_Task prompt_
Across the entries below, how many lines contain the word "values"? Give the number alone.

Records from a dataset:
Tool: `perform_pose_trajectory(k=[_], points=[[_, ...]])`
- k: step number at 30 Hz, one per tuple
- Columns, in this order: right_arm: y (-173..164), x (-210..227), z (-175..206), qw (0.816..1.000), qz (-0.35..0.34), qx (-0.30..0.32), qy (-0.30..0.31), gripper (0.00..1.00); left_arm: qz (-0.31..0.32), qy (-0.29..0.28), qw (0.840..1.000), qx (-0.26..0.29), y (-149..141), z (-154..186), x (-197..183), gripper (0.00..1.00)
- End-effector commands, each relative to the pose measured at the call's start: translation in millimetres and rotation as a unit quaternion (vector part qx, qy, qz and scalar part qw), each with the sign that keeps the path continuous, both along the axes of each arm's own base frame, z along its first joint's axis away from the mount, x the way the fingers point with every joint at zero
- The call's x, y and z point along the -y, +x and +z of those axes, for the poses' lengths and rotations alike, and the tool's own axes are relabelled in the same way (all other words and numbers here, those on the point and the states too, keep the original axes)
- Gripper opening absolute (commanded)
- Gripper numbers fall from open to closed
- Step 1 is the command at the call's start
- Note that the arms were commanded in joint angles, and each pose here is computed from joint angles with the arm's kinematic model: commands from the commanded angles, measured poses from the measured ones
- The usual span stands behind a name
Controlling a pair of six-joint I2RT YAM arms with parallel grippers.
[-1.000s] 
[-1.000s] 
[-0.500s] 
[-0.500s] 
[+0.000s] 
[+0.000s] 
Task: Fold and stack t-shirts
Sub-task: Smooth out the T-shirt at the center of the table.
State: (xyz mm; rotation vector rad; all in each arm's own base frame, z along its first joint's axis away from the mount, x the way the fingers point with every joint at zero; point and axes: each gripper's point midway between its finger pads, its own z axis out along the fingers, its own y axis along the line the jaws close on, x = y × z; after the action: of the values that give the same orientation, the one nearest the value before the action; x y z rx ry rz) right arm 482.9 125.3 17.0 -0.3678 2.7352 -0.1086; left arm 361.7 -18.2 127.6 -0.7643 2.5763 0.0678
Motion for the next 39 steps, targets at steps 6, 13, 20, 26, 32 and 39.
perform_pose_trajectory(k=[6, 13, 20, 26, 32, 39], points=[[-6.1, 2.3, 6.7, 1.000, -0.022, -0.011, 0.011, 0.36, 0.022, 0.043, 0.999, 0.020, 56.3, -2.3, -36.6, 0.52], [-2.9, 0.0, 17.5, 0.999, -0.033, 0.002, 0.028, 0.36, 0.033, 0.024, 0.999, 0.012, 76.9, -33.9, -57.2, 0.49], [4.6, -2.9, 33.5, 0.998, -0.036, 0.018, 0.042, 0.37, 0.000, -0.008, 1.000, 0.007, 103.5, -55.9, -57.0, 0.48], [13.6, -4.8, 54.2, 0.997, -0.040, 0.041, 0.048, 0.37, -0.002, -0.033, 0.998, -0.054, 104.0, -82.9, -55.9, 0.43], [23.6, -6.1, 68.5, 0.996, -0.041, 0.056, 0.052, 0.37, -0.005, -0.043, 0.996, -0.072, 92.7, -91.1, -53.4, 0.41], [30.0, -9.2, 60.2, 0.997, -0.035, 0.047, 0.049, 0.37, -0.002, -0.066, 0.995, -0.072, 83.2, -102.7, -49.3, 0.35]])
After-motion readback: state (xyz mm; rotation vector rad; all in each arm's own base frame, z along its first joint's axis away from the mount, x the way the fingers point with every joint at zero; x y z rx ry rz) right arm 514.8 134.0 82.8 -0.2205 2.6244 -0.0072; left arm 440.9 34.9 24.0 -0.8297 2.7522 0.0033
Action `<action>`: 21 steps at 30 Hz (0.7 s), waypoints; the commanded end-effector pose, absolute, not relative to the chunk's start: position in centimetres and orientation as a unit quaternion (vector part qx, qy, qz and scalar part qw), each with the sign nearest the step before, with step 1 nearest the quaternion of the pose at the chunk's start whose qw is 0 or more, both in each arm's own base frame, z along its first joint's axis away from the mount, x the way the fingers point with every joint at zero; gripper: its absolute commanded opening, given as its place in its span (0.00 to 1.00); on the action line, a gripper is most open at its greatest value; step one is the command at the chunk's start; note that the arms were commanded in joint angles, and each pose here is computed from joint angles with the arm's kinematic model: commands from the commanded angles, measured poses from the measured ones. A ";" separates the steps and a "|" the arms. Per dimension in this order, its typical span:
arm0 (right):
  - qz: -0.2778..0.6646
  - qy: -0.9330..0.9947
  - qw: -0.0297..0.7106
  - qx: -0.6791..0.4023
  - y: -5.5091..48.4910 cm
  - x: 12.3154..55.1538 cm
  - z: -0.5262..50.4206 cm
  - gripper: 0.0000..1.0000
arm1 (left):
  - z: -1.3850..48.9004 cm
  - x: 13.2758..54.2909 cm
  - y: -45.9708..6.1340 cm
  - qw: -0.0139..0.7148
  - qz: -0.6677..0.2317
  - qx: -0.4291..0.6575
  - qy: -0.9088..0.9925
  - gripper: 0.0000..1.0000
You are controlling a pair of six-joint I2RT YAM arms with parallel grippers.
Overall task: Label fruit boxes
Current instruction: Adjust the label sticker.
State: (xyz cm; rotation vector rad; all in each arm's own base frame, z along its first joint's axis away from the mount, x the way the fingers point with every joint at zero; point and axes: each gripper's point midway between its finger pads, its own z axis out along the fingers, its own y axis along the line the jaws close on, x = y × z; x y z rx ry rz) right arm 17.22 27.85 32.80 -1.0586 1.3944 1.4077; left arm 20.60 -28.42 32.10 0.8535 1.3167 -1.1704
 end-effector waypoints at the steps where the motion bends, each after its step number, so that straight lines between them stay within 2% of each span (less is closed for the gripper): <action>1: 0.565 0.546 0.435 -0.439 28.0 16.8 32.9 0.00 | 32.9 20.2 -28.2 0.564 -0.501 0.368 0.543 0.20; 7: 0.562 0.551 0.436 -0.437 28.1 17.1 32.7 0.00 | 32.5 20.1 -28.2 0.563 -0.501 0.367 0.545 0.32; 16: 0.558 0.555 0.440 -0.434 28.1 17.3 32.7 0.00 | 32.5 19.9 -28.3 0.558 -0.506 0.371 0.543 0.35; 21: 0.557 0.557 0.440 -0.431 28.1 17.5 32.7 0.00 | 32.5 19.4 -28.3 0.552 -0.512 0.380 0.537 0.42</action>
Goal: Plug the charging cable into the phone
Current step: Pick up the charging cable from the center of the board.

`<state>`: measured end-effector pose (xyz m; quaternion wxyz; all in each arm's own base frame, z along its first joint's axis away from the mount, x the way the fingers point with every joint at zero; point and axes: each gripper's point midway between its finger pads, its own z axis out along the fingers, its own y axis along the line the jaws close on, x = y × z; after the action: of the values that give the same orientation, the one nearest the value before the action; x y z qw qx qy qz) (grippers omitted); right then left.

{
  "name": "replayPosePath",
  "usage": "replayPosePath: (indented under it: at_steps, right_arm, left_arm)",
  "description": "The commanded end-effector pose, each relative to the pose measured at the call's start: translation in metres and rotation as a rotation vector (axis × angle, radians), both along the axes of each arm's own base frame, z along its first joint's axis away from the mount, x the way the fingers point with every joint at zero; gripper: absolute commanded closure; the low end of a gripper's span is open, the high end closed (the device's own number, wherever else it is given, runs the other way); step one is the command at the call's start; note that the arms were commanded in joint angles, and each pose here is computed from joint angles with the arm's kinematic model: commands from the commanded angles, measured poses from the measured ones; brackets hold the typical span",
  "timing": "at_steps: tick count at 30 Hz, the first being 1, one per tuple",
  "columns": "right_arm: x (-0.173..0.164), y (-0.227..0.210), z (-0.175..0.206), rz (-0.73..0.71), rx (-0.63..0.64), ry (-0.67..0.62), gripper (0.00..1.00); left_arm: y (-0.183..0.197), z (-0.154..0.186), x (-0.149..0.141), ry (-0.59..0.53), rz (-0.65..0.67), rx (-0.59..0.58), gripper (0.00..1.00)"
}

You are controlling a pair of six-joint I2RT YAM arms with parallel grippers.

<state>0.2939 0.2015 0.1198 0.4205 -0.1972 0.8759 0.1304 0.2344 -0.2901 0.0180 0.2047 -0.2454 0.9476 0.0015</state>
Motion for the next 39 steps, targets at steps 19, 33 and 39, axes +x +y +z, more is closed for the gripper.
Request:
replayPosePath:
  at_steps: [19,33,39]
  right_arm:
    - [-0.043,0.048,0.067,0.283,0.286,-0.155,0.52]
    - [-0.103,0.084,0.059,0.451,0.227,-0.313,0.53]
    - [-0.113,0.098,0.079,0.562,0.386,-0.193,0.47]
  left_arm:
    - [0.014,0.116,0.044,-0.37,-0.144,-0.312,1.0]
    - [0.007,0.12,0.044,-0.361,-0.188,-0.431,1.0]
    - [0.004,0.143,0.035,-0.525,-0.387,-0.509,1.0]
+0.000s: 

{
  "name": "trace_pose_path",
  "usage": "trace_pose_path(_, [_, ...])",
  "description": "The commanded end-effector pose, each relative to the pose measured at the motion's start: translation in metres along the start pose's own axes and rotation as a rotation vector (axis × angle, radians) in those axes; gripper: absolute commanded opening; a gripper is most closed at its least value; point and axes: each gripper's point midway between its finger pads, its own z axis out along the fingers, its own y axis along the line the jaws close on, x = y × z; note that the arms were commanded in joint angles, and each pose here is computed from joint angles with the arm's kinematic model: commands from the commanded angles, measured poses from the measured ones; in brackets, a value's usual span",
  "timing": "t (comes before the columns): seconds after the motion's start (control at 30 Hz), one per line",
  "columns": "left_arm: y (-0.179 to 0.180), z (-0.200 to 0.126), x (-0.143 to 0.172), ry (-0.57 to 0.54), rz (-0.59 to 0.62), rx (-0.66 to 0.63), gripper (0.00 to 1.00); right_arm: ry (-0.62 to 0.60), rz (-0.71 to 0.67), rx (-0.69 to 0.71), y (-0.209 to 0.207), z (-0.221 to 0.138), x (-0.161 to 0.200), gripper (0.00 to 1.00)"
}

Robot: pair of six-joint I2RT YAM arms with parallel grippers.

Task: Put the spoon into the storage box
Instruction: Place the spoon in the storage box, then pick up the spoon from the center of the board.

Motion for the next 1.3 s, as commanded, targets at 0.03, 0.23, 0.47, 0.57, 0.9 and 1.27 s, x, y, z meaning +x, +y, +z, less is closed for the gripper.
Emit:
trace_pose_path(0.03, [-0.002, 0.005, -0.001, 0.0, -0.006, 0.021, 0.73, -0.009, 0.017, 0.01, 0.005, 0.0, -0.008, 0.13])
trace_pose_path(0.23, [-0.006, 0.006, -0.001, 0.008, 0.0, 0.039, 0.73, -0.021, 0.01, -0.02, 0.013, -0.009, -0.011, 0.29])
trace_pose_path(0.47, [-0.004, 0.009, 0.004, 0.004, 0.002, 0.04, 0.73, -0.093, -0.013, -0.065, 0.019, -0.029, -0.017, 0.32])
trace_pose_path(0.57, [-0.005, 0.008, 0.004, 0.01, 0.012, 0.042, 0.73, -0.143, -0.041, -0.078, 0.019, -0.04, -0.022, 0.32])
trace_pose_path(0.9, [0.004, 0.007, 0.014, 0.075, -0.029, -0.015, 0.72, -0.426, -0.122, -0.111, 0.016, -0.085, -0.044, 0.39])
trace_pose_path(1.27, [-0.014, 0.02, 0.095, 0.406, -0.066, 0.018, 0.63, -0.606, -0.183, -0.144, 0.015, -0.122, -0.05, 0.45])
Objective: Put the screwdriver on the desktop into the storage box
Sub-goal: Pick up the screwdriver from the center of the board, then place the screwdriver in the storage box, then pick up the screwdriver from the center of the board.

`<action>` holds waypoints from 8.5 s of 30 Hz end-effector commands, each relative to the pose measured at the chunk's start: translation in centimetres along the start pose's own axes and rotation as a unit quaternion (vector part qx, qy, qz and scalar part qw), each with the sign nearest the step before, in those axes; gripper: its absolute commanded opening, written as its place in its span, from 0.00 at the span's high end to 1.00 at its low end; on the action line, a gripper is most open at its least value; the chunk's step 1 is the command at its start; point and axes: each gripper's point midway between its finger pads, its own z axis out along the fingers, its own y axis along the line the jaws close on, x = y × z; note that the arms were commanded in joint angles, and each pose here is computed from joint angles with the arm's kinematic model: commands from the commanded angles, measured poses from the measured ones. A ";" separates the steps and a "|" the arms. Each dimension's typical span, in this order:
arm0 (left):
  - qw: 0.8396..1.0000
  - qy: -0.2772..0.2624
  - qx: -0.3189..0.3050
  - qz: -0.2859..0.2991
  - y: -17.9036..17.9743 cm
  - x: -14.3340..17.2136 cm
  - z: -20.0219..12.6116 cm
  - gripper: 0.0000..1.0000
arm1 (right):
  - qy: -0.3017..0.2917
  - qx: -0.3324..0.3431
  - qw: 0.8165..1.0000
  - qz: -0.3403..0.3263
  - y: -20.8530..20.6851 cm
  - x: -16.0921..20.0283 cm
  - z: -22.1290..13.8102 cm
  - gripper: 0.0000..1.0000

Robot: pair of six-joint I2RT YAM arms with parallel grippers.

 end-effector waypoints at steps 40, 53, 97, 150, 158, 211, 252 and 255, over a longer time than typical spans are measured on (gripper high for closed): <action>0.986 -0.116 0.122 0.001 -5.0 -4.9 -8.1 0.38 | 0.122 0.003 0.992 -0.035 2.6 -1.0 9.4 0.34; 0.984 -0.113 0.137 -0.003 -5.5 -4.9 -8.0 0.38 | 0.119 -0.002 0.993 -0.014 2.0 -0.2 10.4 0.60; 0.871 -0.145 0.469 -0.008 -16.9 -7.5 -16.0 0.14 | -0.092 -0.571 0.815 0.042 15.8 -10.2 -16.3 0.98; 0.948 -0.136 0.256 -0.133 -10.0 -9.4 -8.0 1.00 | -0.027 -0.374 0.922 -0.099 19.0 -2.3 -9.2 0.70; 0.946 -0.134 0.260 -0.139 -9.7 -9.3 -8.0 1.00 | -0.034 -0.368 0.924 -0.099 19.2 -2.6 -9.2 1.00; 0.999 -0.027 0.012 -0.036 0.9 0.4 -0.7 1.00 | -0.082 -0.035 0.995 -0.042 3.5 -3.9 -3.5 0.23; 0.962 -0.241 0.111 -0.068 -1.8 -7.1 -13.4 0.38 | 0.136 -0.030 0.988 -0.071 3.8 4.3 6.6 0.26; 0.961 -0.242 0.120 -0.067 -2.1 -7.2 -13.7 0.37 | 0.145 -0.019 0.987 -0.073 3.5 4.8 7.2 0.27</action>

_Answer to the problem_
2